──────── Material to process ────────

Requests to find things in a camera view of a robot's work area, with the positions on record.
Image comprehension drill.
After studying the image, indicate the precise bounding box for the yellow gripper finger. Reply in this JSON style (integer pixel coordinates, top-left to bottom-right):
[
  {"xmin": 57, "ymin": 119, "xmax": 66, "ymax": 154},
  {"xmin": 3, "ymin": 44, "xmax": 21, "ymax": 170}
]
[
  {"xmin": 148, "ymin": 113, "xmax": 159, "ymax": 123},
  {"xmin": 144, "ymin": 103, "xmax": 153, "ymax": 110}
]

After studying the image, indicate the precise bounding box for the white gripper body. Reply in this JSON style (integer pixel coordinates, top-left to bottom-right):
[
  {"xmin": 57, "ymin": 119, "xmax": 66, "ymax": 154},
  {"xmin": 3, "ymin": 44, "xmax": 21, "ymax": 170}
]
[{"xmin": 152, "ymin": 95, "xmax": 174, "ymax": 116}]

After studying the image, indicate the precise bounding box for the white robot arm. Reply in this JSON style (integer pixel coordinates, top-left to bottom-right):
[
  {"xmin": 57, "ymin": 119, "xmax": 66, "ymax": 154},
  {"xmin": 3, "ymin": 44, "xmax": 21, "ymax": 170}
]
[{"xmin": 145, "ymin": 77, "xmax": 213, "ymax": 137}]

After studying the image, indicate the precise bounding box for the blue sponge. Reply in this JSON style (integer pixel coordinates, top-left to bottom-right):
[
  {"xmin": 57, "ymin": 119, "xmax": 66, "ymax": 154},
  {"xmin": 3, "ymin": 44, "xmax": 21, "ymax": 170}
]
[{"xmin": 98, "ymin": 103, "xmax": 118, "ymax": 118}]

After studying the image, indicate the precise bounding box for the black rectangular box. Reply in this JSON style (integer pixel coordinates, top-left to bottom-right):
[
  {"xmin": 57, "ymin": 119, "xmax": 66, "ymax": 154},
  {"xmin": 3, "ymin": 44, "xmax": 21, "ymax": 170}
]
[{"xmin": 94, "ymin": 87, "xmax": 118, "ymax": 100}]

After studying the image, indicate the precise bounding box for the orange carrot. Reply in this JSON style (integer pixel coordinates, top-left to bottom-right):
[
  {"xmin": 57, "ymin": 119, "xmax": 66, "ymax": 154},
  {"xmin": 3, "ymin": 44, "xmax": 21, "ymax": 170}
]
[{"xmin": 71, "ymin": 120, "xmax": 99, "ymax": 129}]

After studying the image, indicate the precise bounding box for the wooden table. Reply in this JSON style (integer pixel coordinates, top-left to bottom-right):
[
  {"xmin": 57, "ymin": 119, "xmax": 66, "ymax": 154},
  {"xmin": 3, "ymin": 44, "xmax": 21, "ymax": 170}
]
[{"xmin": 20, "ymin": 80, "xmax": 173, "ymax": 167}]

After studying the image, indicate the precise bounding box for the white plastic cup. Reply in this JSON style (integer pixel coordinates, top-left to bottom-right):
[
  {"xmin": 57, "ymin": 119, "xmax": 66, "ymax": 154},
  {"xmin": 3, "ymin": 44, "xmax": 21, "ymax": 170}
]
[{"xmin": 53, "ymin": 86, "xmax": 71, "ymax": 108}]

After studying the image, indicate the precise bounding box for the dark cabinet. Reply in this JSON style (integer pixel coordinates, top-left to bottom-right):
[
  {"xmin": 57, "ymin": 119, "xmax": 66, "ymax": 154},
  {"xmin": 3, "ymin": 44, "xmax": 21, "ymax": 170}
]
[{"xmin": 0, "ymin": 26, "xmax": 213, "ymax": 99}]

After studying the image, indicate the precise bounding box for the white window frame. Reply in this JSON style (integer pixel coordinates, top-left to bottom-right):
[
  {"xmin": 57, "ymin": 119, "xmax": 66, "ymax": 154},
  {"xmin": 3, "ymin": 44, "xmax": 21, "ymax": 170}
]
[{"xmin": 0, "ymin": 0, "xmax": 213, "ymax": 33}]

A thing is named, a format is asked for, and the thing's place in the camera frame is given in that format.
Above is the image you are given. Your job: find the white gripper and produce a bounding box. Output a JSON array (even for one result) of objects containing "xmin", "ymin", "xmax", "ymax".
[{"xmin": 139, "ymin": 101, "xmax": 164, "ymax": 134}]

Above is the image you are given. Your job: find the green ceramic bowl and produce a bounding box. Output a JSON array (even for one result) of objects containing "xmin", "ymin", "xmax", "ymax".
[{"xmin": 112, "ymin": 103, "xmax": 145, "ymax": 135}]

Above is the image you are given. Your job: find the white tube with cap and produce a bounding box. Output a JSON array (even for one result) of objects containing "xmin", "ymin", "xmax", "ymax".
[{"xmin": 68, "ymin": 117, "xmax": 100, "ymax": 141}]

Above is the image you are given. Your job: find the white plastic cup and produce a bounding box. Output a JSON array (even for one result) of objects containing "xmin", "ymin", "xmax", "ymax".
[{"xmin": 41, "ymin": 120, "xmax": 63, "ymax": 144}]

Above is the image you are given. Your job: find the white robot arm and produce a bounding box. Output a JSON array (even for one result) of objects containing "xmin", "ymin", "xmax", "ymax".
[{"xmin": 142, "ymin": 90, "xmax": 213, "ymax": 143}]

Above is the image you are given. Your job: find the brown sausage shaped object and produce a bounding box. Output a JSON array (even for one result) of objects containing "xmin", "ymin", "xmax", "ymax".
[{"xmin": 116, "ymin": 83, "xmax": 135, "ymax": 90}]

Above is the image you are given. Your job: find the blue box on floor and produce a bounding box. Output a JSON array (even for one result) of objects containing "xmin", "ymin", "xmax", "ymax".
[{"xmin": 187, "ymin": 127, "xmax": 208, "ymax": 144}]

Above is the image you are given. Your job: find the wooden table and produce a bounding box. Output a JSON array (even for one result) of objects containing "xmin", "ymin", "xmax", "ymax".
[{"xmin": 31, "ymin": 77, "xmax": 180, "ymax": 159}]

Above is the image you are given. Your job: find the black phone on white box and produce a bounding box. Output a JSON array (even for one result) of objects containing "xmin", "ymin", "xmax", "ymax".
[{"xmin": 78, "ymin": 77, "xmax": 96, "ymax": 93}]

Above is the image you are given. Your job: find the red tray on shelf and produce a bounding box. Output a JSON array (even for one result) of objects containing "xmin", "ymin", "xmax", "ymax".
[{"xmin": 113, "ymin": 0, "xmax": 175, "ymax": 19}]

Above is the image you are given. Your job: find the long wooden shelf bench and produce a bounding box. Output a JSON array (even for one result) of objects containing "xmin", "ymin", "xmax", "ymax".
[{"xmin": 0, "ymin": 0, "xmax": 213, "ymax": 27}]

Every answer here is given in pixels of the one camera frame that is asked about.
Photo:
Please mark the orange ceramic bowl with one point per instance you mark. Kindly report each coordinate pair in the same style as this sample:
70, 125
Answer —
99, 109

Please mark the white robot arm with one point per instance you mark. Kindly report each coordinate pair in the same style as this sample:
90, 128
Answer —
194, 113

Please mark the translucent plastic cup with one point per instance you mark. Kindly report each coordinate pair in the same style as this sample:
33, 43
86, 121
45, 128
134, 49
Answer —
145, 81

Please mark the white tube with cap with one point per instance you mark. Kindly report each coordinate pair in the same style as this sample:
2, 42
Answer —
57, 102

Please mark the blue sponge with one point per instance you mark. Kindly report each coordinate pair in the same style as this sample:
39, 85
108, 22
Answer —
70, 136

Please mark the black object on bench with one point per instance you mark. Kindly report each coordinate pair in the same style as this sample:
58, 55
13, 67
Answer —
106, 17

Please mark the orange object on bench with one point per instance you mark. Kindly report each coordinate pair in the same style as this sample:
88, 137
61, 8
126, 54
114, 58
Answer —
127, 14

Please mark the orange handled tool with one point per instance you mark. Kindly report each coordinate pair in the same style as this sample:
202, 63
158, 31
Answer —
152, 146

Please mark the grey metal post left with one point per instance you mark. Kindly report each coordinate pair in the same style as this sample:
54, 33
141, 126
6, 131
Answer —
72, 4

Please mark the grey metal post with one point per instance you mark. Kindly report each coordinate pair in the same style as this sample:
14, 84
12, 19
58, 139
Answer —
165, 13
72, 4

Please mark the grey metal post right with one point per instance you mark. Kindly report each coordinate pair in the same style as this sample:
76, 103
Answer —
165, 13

────────

Work to be completed: Search the material for the string "metal" and return each line that has it.

Written reply:
Please mark the grey metal post left with one point per instance you mark. Kindly report each coordinate pair in the same style as this sample:
Please mark the grey metal post with one point per instance you mark. Kindly report each coordinate pair in the same style as this sample:
Please mark the grey metal post right with one point per instance you mark. Kindly report each coordinate pair in the same style as this sample:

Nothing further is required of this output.